**THE PROBLEM**
Copy out each line of the listing that has the word "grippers" in it.

━━━━━━━━━━

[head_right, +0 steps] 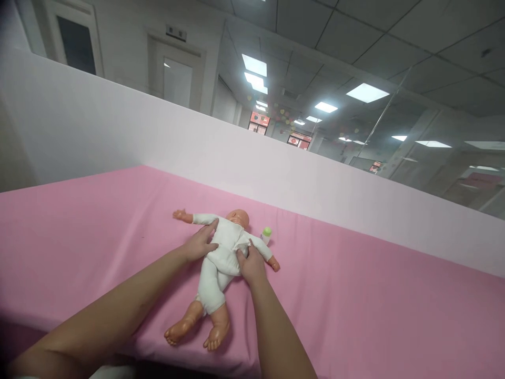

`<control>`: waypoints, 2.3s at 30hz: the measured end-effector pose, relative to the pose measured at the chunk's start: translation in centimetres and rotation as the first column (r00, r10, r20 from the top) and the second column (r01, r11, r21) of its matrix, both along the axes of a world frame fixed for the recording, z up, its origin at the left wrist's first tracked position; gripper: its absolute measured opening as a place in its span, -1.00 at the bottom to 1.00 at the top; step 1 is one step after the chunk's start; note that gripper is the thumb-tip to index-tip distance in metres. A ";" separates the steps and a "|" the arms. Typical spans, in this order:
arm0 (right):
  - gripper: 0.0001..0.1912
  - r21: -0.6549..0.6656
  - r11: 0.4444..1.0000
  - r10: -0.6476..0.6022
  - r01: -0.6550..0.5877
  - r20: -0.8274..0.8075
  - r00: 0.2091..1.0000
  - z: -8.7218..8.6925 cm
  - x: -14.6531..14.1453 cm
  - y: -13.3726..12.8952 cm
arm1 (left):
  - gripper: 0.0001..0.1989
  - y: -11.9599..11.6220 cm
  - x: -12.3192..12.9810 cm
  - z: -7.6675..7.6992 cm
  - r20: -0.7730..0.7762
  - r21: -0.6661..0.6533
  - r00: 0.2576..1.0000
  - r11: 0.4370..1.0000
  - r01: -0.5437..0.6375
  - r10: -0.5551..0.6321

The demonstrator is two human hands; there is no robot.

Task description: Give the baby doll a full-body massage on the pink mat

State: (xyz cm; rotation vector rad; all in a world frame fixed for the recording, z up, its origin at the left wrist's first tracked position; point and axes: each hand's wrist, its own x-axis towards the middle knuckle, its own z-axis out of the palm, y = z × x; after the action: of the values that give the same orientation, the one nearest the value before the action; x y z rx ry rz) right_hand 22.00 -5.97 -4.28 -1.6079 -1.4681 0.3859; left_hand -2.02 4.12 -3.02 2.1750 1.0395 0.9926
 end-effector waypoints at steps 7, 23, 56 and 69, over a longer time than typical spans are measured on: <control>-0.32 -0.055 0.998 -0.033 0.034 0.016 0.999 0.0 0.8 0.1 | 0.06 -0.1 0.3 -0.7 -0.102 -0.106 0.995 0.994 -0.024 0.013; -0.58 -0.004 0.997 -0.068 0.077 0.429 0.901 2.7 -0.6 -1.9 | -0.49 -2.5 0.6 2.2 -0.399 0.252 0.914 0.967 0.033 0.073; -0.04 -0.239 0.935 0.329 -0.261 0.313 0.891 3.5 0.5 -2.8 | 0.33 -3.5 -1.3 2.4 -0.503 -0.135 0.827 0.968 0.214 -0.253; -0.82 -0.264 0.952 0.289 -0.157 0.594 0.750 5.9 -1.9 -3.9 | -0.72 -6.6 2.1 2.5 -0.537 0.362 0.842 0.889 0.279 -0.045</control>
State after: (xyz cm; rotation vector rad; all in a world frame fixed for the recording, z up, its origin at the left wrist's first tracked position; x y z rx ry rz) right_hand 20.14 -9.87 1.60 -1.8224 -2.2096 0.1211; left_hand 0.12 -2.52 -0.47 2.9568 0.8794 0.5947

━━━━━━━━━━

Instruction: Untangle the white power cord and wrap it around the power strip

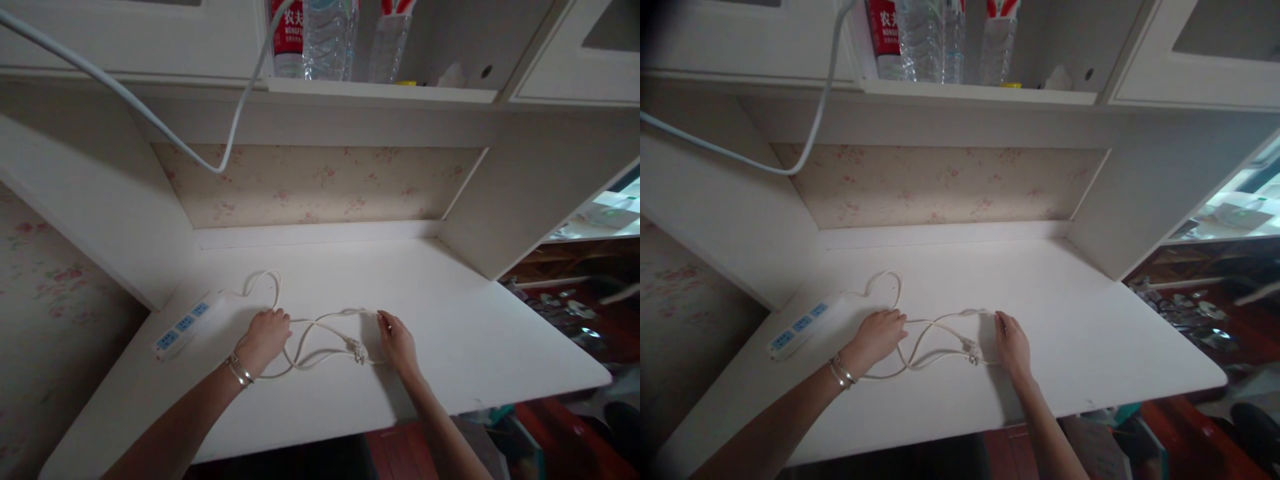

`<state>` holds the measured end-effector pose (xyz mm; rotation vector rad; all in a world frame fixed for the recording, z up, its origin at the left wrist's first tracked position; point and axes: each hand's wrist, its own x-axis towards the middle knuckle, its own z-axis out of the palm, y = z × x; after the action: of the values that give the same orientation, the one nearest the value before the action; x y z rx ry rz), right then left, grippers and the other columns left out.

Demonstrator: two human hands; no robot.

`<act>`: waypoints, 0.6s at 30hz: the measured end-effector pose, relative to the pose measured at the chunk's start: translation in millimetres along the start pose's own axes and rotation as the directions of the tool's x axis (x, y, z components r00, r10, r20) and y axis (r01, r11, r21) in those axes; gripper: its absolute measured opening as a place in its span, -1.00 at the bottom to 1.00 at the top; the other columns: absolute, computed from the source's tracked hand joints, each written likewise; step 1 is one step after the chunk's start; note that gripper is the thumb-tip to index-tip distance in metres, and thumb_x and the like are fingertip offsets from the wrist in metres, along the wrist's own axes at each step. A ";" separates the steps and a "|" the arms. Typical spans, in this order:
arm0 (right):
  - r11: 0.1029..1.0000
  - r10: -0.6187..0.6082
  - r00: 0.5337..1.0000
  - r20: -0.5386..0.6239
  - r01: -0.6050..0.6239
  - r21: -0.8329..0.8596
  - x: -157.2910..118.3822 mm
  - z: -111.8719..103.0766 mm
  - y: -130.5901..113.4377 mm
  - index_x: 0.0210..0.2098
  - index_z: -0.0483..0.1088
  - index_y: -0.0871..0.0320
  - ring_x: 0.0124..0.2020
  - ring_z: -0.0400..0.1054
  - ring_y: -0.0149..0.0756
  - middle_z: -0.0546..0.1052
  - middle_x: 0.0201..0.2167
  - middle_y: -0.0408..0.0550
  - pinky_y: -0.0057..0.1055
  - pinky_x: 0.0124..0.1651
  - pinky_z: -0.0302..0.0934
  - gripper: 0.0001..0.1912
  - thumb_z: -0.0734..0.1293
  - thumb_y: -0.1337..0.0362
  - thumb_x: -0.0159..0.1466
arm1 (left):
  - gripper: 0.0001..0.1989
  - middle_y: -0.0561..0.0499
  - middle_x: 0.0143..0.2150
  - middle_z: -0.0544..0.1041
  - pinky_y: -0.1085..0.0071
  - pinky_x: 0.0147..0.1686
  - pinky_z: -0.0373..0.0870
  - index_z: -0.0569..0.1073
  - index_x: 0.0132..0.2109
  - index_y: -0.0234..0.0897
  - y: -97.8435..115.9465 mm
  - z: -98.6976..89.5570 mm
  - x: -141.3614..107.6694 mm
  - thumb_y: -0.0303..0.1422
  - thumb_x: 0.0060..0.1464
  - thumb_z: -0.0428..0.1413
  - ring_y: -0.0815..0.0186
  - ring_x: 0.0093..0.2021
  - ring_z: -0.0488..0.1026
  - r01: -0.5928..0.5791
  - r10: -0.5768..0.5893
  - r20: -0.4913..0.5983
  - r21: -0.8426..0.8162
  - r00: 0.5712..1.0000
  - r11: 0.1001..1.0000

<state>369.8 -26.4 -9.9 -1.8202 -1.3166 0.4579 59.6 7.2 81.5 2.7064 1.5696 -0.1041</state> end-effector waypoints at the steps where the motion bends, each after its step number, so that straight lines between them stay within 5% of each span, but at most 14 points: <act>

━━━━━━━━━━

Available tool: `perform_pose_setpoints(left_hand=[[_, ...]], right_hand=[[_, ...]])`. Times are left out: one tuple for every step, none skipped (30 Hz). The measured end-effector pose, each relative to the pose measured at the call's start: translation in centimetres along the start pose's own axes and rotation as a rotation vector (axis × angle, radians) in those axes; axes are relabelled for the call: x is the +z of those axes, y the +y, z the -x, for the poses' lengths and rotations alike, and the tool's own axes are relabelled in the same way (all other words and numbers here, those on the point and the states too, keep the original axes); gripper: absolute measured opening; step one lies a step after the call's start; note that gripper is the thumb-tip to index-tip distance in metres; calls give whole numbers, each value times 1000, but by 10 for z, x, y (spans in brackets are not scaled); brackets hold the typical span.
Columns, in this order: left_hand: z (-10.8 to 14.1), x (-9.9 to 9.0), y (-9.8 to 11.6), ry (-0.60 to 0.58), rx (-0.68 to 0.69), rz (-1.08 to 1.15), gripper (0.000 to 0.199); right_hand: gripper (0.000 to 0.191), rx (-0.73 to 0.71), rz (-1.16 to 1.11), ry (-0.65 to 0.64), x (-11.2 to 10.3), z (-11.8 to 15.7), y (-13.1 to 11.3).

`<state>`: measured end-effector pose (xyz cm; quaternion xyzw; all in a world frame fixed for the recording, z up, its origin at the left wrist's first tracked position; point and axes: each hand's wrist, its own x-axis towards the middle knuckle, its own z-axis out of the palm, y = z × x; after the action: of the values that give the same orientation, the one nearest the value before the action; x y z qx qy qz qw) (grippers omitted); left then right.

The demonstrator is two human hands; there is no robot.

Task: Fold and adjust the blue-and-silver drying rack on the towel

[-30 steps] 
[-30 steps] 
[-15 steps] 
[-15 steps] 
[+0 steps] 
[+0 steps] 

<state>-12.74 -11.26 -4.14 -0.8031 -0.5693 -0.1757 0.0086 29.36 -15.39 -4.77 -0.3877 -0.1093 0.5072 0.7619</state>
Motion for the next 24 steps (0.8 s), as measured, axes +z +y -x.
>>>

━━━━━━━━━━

**TASK SOLUTION**
`<state>` holds the measured end-effector pose (xyz mm; rotation vector rad; all in a world frame fixed for the recording, z up, its origin at the left wrist's first tracked position; point and axes: each hand's wrist, its own x-axis towards the middle knuckle, its own z-axis out of the palm, y = z × x; after the action: of the values that give the same orientation, the one nearest the value before the action; x y z rx ry rz), right then left, grippers and the other columns left out.
`<state>`: measured end-effector pose (xyz cm; quaternion xyzw; all in a world frame fixed for the recording, z up, its origin at the left wrist's first tracked position; point and axes: each hand's wrist, its own x-axis towards the middle knuckle, its own z-axis out of the palm, y = z × x; after the action: of the values that give the same orientation, the one nearest the value before the action; x y z qx qy qz qw) (grippers omitted); left then right.

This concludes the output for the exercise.